### Task instructions
In the records below, find the line containing "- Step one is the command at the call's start" and the line containing "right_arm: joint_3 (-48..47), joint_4"; please repeat exactly the lines from one to the other, both included, and nothing more.

══ Material supplied

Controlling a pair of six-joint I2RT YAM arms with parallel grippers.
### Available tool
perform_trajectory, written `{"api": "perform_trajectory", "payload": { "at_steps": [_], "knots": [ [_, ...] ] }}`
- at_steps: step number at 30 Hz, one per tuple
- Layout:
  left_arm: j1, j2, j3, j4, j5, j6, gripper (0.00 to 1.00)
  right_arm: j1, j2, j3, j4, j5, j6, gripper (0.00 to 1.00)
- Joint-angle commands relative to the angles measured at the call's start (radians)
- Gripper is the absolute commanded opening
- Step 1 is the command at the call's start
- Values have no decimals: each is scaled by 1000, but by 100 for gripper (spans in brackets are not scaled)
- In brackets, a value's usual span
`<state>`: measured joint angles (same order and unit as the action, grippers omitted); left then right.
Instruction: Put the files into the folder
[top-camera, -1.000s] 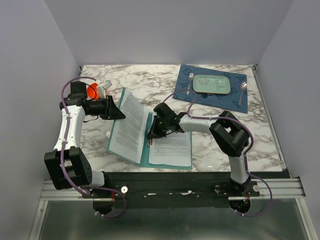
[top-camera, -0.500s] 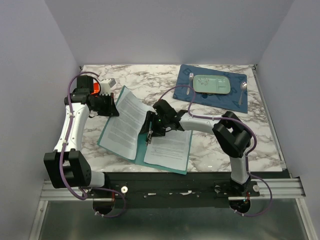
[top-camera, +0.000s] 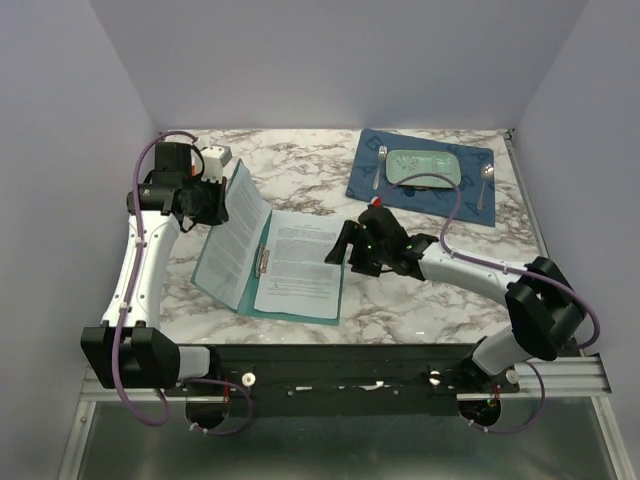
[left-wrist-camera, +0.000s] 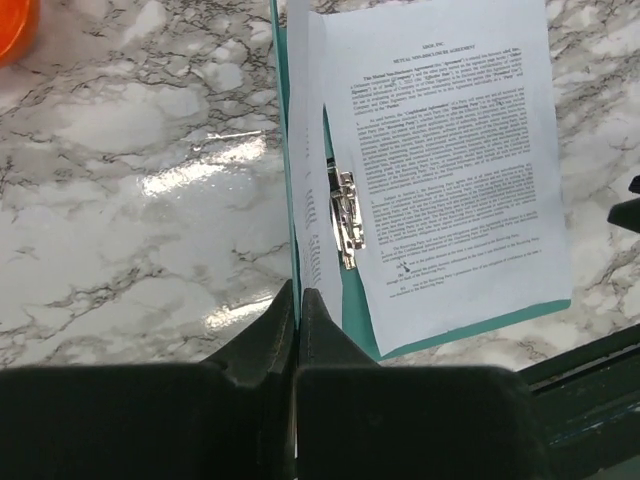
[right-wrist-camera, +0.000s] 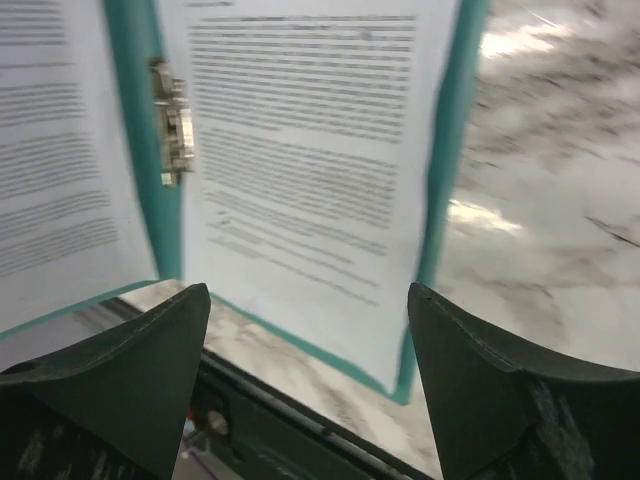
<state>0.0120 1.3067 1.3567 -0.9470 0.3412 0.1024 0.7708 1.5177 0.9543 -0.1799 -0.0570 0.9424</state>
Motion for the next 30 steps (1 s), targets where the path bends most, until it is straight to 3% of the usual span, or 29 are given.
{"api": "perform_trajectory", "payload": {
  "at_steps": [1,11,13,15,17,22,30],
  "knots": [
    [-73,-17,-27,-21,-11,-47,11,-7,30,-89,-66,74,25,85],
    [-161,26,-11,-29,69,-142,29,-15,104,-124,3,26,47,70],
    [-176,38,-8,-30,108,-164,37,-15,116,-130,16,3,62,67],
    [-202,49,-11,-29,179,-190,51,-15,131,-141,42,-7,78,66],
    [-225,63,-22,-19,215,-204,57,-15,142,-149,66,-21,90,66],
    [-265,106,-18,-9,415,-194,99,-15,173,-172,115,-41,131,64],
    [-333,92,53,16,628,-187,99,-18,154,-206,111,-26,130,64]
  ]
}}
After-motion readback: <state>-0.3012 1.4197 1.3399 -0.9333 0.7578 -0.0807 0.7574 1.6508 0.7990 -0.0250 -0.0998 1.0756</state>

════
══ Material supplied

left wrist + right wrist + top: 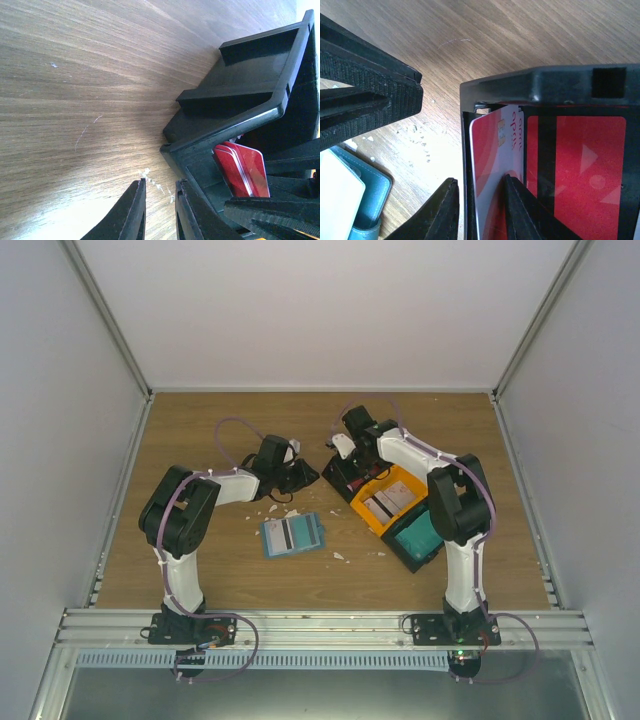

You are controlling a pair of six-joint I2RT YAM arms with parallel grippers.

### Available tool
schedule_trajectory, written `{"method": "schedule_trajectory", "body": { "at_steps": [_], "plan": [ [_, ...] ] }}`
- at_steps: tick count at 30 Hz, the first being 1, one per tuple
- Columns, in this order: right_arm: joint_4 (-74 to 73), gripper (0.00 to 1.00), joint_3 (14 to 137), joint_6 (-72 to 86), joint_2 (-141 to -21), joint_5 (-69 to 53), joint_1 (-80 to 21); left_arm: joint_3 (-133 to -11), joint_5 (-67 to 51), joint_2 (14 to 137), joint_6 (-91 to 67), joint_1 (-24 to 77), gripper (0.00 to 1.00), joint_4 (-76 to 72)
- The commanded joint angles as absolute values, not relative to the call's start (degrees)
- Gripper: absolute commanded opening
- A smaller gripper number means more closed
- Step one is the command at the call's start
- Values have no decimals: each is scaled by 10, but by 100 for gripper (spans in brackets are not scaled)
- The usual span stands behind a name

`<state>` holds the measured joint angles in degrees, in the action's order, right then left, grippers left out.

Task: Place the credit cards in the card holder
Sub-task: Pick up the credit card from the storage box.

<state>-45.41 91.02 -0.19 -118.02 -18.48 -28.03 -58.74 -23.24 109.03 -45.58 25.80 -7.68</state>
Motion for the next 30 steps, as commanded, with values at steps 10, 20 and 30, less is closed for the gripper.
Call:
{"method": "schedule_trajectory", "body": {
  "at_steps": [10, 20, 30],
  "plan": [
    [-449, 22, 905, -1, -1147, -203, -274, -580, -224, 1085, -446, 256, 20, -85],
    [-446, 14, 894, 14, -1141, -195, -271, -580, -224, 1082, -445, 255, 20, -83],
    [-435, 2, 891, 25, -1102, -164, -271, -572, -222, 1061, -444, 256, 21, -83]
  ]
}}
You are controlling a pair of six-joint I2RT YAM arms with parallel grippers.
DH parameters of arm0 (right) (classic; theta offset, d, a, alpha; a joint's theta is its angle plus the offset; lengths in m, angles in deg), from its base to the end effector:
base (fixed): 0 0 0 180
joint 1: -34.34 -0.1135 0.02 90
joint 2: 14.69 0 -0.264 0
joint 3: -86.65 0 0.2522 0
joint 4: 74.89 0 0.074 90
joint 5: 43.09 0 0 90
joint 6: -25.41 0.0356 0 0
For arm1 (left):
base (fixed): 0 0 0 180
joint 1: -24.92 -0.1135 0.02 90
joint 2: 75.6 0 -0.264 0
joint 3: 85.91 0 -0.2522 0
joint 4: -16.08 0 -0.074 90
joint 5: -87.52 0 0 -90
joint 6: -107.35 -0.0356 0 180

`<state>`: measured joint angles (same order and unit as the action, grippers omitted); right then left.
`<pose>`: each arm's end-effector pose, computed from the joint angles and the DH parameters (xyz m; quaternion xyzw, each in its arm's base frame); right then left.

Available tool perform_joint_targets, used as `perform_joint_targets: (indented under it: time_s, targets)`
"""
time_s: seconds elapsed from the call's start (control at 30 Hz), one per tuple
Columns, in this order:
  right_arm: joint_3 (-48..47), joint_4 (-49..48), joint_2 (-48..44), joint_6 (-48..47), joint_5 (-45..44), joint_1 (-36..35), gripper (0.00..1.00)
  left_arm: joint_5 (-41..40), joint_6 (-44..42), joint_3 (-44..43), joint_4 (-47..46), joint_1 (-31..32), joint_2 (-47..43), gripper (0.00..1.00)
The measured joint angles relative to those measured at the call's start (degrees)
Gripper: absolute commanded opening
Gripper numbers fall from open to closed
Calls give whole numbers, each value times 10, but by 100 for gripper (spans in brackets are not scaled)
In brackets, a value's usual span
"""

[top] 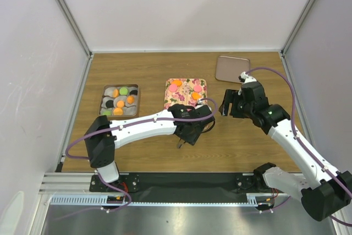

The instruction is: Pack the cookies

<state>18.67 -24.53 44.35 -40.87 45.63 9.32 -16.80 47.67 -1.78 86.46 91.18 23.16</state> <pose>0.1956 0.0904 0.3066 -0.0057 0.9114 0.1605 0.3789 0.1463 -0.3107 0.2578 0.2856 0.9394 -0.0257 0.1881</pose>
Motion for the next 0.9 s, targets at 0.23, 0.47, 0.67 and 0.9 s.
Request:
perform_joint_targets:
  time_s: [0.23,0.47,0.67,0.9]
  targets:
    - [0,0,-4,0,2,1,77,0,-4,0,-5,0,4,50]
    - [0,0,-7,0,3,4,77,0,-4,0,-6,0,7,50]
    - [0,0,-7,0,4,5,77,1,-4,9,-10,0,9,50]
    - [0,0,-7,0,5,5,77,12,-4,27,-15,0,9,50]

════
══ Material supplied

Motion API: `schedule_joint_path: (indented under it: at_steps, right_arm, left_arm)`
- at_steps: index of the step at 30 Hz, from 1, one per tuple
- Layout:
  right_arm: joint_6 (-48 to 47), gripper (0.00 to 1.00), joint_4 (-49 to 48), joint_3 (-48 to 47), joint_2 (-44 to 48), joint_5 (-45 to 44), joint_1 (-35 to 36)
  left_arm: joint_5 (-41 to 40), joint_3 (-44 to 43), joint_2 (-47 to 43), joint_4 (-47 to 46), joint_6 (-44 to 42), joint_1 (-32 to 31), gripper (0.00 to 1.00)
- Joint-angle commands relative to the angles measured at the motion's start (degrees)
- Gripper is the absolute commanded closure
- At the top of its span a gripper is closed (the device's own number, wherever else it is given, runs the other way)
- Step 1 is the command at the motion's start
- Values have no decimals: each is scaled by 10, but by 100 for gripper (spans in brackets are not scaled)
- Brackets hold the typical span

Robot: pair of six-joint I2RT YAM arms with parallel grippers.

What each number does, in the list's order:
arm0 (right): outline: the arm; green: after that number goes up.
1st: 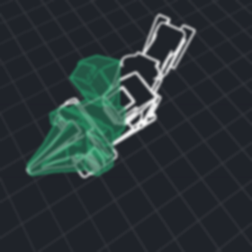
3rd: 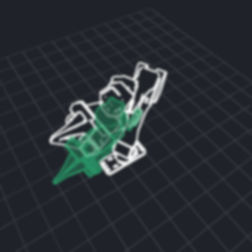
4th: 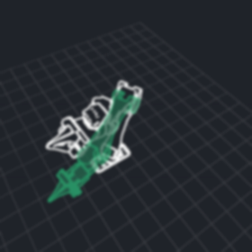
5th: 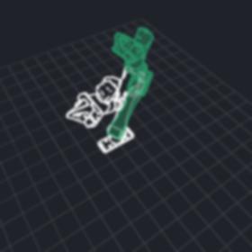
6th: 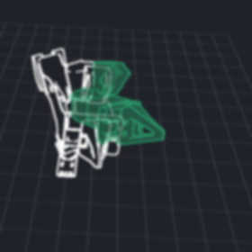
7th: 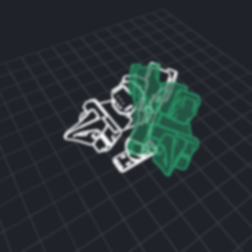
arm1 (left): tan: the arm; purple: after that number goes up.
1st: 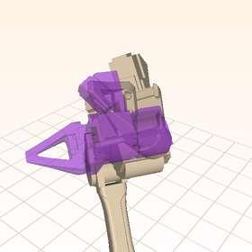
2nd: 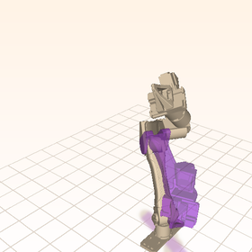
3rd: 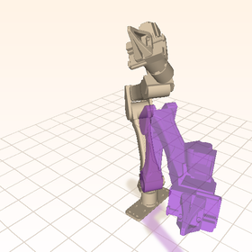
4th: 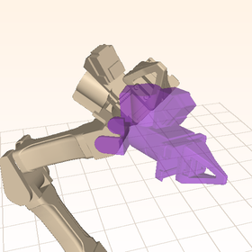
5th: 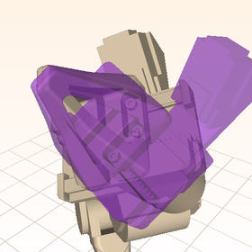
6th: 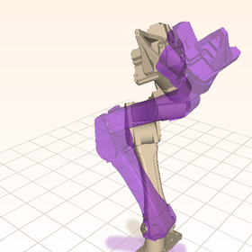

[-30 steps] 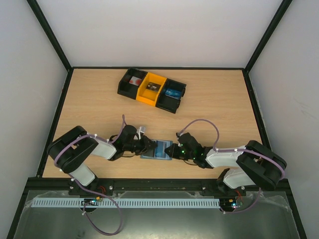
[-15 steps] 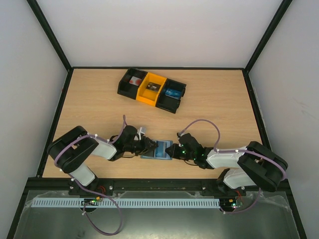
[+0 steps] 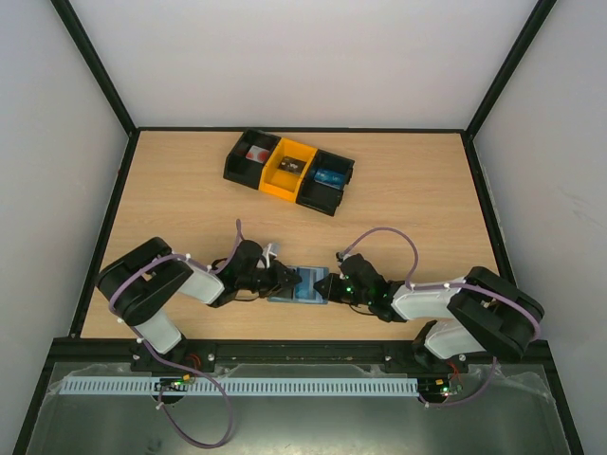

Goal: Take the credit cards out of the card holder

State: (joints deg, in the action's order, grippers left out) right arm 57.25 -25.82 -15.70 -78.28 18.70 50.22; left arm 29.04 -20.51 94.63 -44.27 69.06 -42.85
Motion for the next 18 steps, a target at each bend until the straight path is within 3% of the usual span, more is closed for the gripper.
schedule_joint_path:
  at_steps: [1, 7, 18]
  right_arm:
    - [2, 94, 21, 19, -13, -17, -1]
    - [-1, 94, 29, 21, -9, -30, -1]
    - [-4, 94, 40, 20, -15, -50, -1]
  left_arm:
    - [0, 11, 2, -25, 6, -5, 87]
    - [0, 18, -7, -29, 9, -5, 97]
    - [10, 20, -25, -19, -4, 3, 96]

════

### Your solution
- Step one is the command at the call's start
- Values have no decimals: each is scaled by 10, but by 100 for gripper (spans in brackets are not scaled)
- The usual span stands behind a name

`<state>` holds the measured joint angles in degrees, in the action's order, right then left, grippers left out.

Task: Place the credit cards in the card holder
Sub-task: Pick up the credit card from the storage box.

<state>-45.41 91.02 -0.19 -118.02 -18.48 -28.03 -58.74 -23.24 109.03 -45.58 25.80 -7.68</state>
Motion for the next 30 steps, as commanded, with values at steps 10, 20 and 30, less is closed for the gripper.
Call:
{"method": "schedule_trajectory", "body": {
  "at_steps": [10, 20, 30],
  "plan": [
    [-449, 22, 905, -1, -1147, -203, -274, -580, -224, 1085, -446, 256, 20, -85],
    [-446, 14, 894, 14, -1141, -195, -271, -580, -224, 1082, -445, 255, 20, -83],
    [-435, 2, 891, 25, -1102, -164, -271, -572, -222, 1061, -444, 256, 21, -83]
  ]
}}
You are controlling a pair of six-joint I2RT YAM arms with parallel grippers.
DH parameters of arm0 (right) (classic; theta offset, d, a, alpha; a joint's theta is its angle plus the offset; lengths in m, angles in deg), from its base to the end effector:
base (fixed): 0 0 0 180
joint 1: -34.34 -0.1135 0.02 90
joint 2: 14.69 0 -0.264 0
joint 3: -86.65 0 0.2522 0
joint 4: 74.89 0 0.074 90
joint 5: 43.09 0 0 90
joint 6: -25.41 0.0356 0 0
For arm1 (left):
base (fixed): 0 0 0 180
joint 1: -24.92 -0.1135 0.02 90
joint 2: 75.6 0 -0.264 0
joint 3: 85.91 0 -0.2522 0
joint 4: -16.08 0 -0.074 90
joint 5: -87.52 0 0 -90
joint 6: -107.35 -0.0356 0 180

`<state>`: measured joint angles (same order and unit as the action, grippers omitted); right then left.
`<pose>`: each arm's end-effector pose, computed from the joint angles and the DH parameters (xyz m; quaternion xyzw, each in its arm's base frame); right then left.

Available tool perform_joint_targets, used as `perform_joint_targets: (indented under it: time_s, targets)`
"""
time_s: seconds elapsed from the call's start (control at 30 Hz), one per tuple
Columns, in this order:
  right_arm: joint_3 (-48..47), joint_4 (-49..48), joint_2 (-48..44), joint_6 (-48..47), joint_5 (-45..44), joint_1 (-36..35), gripper (0.00..1.00)

The exercise calls for nothing more than this answer.